This post talks about the origins of this delicious dish (the source is an article by Sebastiano Giorgi in Guida alle Osterie Veneziane)
There is a famous saying in Venice which goes like this: Done, cani e baccalà no xe bon se no xe pestà (women, dogs and cod are not good unless they are beaten) which comes from the fact that until after WWII, the cod was still being beaten on the paving stones of Zattere by the laborers of the burci (the burcio is a large vessel or cargo in use in the Venetian lagoon) and the trabaccoli (the lugger, or trabàcco, is a fishing vessel and / or cargo typical of the Middle and Upper Adriatic).
The history of baccalà dates back to April 25, 1431 when a Venetian ship, full of spices, departed from the island of Crete under the command of the sea captain Piero Querini headed for the North Sea. When it reached the English Channel, the route was disrupted by a violent storm which, after breaking the mast, dragged the ship on for days towards the north. Looking for safety aboard the lifeboats, the surviving sailors landed on the uninhabited rock of Sandoy, in the Lofoten Islands in northern Norway. After a few days the local fishermen spotted them and brought them to safety on the island of Roest, which later the Venetian sailors called an earthly paradise (so much so that some of the sailors decided to stay there for ever) because of the great freedom and simplicity of the customs and habits of the inhabitants.

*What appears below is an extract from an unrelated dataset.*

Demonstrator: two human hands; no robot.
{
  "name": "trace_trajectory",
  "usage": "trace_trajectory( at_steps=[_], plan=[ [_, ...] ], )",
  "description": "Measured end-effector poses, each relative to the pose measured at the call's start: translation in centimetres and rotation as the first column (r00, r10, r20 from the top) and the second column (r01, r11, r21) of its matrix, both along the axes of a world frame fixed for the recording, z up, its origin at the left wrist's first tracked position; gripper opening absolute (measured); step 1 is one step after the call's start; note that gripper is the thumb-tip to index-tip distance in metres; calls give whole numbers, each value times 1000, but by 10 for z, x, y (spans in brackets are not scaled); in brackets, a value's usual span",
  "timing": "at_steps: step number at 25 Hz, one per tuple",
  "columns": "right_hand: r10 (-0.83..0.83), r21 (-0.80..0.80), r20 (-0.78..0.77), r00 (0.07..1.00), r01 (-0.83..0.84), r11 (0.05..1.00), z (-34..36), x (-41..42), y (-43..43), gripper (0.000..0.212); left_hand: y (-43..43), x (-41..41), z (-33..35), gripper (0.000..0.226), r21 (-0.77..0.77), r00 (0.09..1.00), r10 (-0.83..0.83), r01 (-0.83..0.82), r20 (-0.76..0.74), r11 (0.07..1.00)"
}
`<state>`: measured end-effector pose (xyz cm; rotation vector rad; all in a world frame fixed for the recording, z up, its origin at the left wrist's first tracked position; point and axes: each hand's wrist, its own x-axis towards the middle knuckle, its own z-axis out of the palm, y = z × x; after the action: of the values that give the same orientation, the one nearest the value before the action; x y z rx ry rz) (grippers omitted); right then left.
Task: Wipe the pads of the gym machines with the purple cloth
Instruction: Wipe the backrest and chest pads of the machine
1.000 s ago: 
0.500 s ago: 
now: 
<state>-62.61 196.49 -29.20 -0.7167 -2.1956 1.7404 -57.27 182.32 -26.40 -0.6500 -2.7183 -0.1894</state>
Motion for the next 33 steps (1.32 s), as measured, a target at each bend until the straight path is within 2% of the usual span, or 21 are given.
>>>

Several months after the shipwreck, coming back from the hospitable Lofoten Islands, Captain Querini brought back 60 dried stockfish, telling the Venetians how the Norwegians dried the fish in the wind until it became as hard as a wooden stick and then they beat it and spiced it turning it into a soft and tasty mix.
The language aspect is also interesting: the cod was called by the people of Northern European stock (stick) fish, while the word used by the Venetians was baccalà for its similarity with the Portuguese word bacalhau and bacalao in Spanish terms, derived from the Latin, meaning baculus, stick. The Spanish and the Portuguese, however, were referring to that type of cod that despite starting from the Arctic Sea, goes towards Labrador and Newfoundland, where it was caught and preserved in salt. The name cod was instead used in Venice to define the Norwegian stockfish, an oddity like the use of the word “creamed” of Spanish origin. Thus baccalà mantecato is a codfish cream.
Here is the traditional recipe for Baccalà mantecato thanks to Cook In Venice
About 300 gr of dried cod,
garlic, bay-leaf, salt,pepper,olive oil, parsley
Cut the cod into pieces and place them into a pan full of water. Leave it in running cold water for 2 days.
After 2 days substitute the water with some lightly salted water, a bay leaf and cook for 30 minutes. Make sure to remove the foam which will form when the water starts boiling.
After 30 minutes, remove the pieces of cod from the pan and place in a container with high sides. Remove the skin and the bones form the cod and add 2 gloves of garlic. Take a wooden spoon and start to mix with energy slowly adding the olive oil (just like if you were making mayonnaise). The quantity of the oil will depend on the capacity of absorbing of the cod. Carry on mixing till the cod will turn into a nice mousse like sort of cream. Taste and add salt if required. Add some pepper and use on fresh cut bread slices or grilled slices of polenta. Garnish with some parsley.
The difficulty of this dish is the mixing that can take up to an hour. To speed the process you can use an immersion mixer.